__WHAT THE TASK REQUIRES__:
All of the data that follows is to be written out exactly, with images excluded.
::: RAW DATA
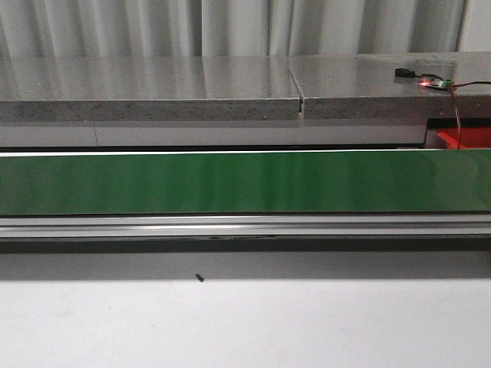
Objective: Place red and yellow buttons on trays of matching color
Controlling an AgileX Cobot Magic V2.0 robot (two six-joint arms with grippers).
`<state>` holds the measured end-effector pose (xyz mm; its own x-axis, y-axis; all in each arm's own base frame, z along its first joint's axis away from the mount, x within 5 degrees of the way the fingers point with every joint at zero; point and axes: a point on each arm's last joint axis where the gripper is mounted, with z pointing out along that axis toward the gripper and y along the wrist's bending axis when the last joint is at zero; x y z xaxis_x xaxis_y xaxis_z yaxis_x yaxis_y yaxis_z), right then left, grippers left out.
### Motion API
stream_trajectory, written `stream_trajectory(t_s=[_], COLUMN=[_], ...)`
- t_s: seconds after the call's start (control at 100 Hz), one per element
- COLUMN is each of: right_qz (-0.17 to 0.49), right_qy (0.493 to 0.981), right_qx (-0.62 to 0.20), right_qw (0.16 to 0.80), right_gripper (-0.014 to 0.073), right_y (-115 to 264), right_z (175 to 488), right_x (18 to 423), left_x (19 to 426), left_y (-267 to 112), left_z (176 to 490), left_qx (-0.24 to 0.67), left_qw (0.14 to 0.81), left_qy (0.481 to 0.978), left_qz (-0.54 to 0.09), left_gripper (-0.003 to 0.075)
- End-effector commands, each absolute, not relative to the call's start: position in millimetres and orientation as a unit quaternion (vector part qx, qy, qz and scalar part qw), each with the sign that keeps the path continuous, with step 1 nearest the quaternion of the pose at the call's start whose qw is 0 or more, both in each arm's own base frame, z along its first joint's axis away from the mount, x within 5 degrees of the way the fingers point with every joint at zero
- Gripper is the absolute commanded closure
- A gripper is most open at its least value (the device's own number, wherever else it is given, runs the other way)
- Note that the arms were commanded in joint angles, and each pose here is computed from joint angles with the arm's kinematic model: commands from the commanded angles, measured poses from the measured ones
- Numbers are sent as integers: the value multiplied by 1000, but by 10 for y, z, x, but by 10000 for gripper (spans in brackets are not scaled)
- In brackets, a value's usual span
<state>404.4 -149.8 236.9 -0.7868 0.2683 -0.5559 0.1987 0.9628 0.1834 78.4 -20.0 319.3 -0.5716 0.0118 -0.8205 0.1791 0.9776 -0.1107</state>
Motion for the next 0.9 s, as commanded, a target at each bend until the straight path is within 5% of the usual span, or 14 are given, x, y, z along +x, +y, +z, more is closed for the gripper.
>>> stream_trajectory(t_s=[0.0, 0.25, 0.63, 0.75, 0.89], right_qz=[35, 6, -25, -8, 7], right_qy=[917, 895, 869, 872, 866], right_qx=[112, 82, 2, -10, -14], right_qw=[381, 438, 494, 489, 499], right_gripper=[25, 25, 32, 142, 429], right_y=[-1472, -1203, -509, -376, -262], right_z=[2939, 3323, 3384, 3395, 3435], right_x=[3946, 3645, 3055, 2916, 2767], left_x=[817, 817, 817, 817, 817], left_y=[-215, -215, -215, -215, -215], left_z=[3322, 3322, 3322, 3322, 3322], left_qx=[54, 54, 51, 51, 54], left_qw=[496, 496, 496, 496, 496], left_qy=[861, 861, 861, 861, 861], left_qz=[-101, -101, -102, -102, -101], left_gripper=[739, 739, 739, 739, 739])
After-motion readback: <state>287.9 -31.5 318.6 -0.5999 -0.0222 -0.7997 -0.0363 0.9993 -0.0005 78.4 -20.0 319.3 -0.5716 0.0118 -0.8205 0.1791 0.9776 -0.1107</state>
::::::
__SOLUTION BELOW__:
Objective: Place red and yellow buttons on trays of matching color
Controlling an AgileX Cobot Magic V2.0 robot (two six-joint arms with grippers).
`<state>` holds the measured end-effector pose (xyz mm; its own x-axis, y-axis; all in each arm's own base frame, z along its first joint's axis away from the mount, x within 5 degrees of the way the fingers point with every joint at zero; point and axes: a point on each arm's last joint axis where the gripper is mounted, with z pointing out along that axis toward the gripper and y along the wrist's bending axis when the last joint is at zero; x y z xaxis_x xaxis_y xaxis_z yaxis_x yaxis_y yaxis_z), right then left, grippers left out.
### Motion API
stream_trajectory, written `stream_trajectory(t_s=[_], COLUMN=[_], ...)`
- t_s: seconds after the call's start (control at 100 Hz), one per element
- COLUMN is each of: right_qz (-0.17 to 0.49), right_qy (0.493 to 0.981), right_qx (-0.62 to 0.20), right_qw (0.16 to 0.80), right_gripper (-0.014 to 0.073), right_y (-115 to 264), right_z (175 to 488), right_x (18 to 423), left_x (19 to 426), left_y (-267 to 112), left_z (176 to 490), left_qx (-0.24 to 0.67), left_qw (0.14 to 0.81), left_qy (0.481 to 0.978), left_qz (-0.54 to 0.09), left_gripper (-0.003 to 0.075)
- End-effector commands, each absolute, not relative to the call's start: position in millimetres and orientation as a unit quaternion (vector part qx, qy, qz and scalar part qw), each with the sign that keeps the path continuous, with step 1 nearest the quaternion of the pose at the call's start whose qw is 0 or more, both in each arm's own base frame, z along its first joint's axis away from the mount, x within 5 degrees of the way the fingers point with every joint at zero
- Gripper is the absolute commanded closure
- A gripper is most open at its least value (the device's own number, wherever else it is given, runs the other way)
- Note that the arms were commanded in joint angles, and each pose here is computed from joint angles with the arm's kinematic model: commands from the commanded angles, measured poses from the measured ones
- Numbers are sent as integers: the value multiplied by 1000, but by 10 for y, z, x, but by 10000 for gripper (spans in brackets are not scaled)
- In brackets, a value's usual span
<state>404.4 -149.8 236.9 -0.7868 0.2683 -0.5559 0.1987 0.9628 0.1834 78.4 -20.0 319.3 -0.5716 0.0118 -0.8205 0.1791 0.9776 -0.1107</state>
Motion for the next 0.9 s, as commanded, a target at each bend until the straight path is within 5% of the usual span, or 14 are given, x, y, z along +x, +y, +z, more is closed for the gripper.
>>> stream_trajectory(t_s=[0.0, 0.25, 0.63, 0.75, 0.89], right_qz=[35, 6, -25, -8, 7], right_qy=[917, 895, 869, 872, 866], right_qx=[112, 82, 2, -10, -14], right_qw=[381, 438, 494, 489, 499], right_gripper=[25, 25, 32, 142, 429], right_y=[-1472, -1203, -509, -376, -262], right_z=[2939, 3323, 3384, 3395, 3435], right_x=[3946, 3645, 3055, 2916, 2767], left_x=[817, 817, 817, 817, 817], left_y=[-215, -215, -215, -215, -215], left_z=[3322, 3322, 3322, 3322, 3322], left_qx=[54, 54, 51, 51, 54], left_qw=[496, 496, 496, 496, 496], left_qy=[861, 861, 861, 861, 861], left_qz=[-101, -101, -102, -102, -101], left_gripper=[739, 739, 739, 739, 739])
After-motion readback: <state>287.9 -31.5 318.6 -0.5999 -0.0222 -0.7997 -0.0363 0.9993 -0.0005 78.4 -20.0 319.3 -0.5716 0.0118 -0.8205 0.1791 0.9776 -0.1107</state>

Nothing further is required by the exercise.